Click here to monitor SSC
  • Av rating:
  • Total votes: 32
  • Total comments: 7
Fabiano Amorim

Showplan Operator of the Week - BookMark/Key Lookup

07 May 2010

Fabiano continues in his mission to describe the major Showplan Operators used by SQL Server's Query Optimiser. This week he meets a star, the Key Lookup, a stalwart performer, but most famous for its role in ill-performing queries where an index does not 'cover' the data required to execute the query. If you understand why, and in what circumstances, key lookups are slow, it helps greatly with optimising query performance. 

It’s time to talk about a film star amongst operators: Key Lookup is such a famous operator that I couldn’t write about it without giving it the red carpet treatment.

Get yourself comfortable, grab some popcorn, and relax. I realize that you know this smooth operator, but I hope you discover something new about Key Lookup behavior and learn some good tips here. I hope to give you a fuller understanding of the Bookmark/Key Lookup by the time you finish the article.

As if seeking anonymity, this operator has changed its identity three times in the last three versions of SQL Server. In SQL 2000 it was called BookMark Lookup:  SQL 2005 comes, and it was renamed and showed as a simple “Clustered Index Seek” operation: Since SQL Server 2005 SP2 it has been called a Key Lookup, which makes more sense to me. In a text execution plan, it is represented as a “Clustered Index Seek”.

First, I’ll explain a bit about the way that SQL Server uses an index, and why unordered bookmark operations are so very expensive. I’ll also create a procedure to return some information about when lookup operations are good, and when a scan turns out to be better than a lookup.

Icon at SQL Server 2000



Icon at SQL Server 2005 SP2 and 2008


Before you get distracted into thinking about RIDs/Heaps, let me say one thing, I’ll be talking about RID Lookup at another opportunity. The main focus here is about the Key Lookup operator.

In summary, the Key Lookup is used to fetch values via a clustered index, when the required data isn’t in a non-clustered index.

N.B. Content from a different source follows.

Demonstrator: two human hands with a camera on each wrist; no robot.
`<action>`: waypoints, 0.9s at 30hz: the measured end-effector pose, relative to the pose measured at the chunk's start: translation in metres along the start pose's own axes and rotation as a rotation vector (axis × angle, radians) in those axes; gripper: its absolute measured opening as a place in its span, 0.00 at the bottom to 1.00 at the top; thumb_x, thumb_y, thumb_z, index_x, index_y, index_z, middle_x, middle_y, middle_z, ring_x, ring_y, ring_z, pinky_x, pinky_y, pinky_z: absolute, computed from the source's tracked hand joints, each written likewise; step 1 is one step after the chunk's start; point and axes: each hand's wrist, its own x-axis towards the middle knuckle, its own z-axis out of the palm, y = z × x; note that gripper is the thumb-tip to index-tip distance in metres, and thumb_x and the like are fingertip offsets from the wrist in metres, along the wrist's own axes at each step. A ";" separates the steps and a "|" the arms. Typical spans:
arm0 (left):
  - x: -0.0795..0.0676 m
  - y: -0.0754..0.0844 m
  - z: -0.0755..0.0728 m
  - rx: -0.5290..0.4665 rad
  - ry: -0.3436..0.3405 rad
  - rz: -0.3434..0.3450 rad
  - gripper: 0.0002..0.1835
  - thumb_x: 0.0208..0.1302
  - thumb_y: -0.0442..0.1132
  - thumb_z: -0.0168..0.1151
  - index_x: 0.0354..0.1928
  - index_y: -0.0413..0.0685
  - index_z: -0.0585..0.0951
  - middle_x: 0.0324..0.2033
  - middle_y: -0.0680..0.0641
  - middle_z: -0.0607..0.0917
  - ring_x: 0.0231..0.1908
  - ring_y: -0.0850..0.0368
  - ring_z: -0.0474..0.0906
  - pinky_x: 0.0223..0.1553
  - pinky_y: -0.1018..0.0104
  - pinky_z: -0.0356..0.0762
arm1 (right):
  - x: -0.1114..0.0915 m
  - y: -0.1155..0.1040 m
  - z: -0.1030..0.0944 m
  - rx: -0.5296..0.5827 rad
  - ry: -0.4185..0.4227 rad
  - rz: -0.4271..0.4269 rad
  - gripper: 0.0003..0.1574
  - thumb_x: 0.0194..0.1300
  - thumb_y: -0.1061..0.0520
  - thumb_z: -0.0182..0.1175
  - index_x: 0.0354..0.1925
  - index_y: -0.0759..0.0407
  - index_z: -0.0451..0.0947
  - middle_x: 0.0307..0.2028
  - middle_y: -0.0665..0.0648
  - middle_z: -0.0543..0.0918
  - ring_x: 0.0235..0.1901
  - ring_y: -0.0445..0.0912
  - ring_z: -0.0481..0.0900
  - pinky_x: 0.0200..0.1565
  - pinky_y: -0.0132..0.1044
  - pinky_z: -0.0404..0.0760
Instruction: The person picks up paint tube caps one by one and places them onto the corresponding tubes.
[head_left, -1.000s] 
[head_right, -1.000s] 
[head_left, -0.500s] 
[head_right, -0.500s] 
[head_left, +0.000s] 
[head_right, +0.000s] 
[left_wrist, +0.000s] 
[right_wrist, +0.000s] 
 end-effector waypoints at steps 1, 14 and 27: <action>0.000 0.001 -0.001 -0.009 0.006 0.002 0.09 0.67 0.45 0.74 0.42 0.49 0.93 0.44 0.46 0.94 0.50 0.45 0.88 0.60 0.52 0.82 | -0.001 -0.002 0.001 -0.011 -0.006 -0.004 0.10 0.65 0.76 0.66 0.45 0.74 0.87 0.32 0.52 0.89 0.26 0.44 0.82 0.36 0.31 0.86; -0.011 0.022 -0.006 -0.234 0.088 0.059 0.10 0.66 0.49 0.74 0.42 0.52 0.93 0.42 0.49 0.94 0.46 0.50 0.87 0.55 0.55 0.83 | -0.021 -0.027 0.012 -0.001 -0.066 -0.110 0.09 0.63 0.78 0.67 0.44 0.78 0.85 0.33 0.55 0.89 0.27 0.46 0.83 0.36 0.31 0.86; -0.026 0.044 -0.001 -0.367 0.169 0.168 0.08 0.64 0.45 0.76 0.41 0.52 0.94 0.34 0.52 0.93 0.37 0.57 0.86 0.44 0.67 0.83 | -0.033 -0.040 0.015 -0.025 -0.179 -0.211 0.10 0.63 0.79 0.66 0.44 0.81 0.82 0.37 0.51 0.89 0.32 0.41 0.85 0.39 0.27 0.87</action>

Let’s take a look further.

I once heard Kimberly Tripp give a very good and practical analogy: Think about a Book and suppose we have two indexes, the first is a clustered index, the Contents, that appears in beginning of the book; and the non-clustered is the index in the back of a book. When you need to search for some information in the index at the back, you have a pointer, the page number, to the page that mentions the subject. This “page number” is what we call a BookMark, in SQL terms, that is the Cluster Key.

This BookMark action goes to the ‘back’ index, finds the page number that contains the information, and goes to the page. This is what a “bookmark lookup” does.

Suppose I want to know more about “bookmark lookups”; well, since I have the “Inside Microsoft SQL Server 2005 – Query Tuning and Optimization” book, I can go to the back index and see if there is information somewhere in the book. At the “B” word I have a text “BookMark Lookup” and the number of the page that talks about the subject. The index at the end of the book is a very useful.

But wait a minute, there is a snag. A Key lookup is a very expensive operation because it performs a random I/O into the clustered index.  For every row of the non-clustered index, SQL Server has to go to the Clustered Index to read their data. We can take advantage of knowing this to improve the query performance. To be honest, when I see an execution plan that is using a Key Lookup it makes me happy, because I know I’ve a good chance of improving the query performance just creating a covering index. A Covering index is a non-clustered ‘composite’ index which contains all columns required by the query.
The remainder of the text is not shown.